How to Structure Your React Projects

Table of Contents

Use Path Aliases

You’ve probably seen imports like:

Example.tsx
import { Component } from '../../Component'

Even with your editor being context-aware of where you are and helping you with autocomplete suggestions finding the path can be a pain.

This is why path aliases are awesome:

Example.tsx
import { Component } from '@/root/components/Component'

That’s not a node_modules import. It’s a path alias resolved by the tooling around the framework. You can have paths to your components, styles, and utils.
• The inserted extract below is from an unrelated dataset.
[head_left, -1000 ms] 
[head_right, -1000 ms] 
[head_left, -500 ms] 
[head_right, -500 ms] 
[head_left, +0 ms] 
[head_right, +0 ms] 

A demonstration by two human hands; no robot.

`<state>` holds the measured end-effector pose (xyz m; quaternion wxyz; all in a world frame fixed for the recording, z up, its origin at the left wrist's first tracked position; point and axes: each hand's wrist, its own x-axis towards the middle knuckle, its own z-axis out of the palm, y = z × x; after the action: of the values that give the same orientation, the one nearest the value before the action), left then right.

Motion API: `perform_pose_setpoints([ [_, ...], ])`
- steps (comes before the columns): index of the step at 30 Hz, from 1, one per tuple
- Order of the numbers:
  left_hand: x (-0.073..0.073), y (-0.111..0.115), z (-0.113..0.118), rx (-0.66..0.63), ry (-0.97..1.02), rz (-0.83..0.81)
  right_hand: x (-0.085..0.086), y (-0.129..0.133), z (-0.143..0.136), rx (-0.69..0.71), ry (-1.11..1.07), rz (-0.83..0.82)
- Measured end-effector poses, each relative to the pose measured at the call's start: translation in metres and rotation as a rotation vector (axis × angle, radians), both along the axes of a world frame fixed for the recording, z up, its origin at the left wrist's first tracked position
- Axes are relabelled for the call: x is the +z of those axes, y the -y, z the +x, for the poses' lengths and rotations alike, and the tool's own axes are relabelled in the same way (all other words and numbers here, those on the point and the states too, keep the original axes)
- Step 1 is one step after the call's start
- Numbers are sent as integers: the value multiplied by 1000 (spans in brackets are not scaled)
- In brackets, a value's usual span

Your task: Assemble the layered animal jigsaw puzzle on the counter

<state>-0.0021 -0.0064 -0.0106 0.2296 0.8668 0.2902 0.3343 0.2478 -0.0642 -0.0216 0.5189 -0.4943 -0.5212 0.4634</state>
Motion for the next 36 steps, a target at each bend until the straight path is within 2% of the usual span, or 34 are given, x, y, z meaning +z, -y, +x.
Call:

I prefer just including a root path in my project.

If you’re using Create React App (CRA), you can look into using Create React App Configuration Override (CRACO) package that lets you customize Create React App without having to eject.

You can set it up with ease if you’re using Next.js or Vite.

Next.js example:

tsconfig.json
{
  "compilerOptions": {
    "baseUrl": ".",
    "paths": {
      "@/root/*": ["./*"]
    }
  }
}

If you’re not using TypeScript, the file is jsconfig.json. You can learn more about absolute imports and module path aliases for Next.js.

Vite example:

tsconfig.json
{
  "compilerOptions": {
    "baseUrl": ".",
    "paths": {
      "@root/*": ["./*"]
    }
  }
}

It’s necessary so TypeScript doesn’t complain about the path not existing and can provide autocompletion.

vite.config.ts
import { defineConfig } from 'vite'
import path from 'path'

export default defineConfig({
  resolve: {
    alias: {
      '@root': path.resolve(__dirname, ''),
    },
  },
})

You can learn more from the Vite docs.

Folder Structure

I’m used to no src folder with Next.js. If you prefer that, you can continue using that. Everything here is framework agnostic, so I’m not going to include required things for Next.js like the pages or public folder.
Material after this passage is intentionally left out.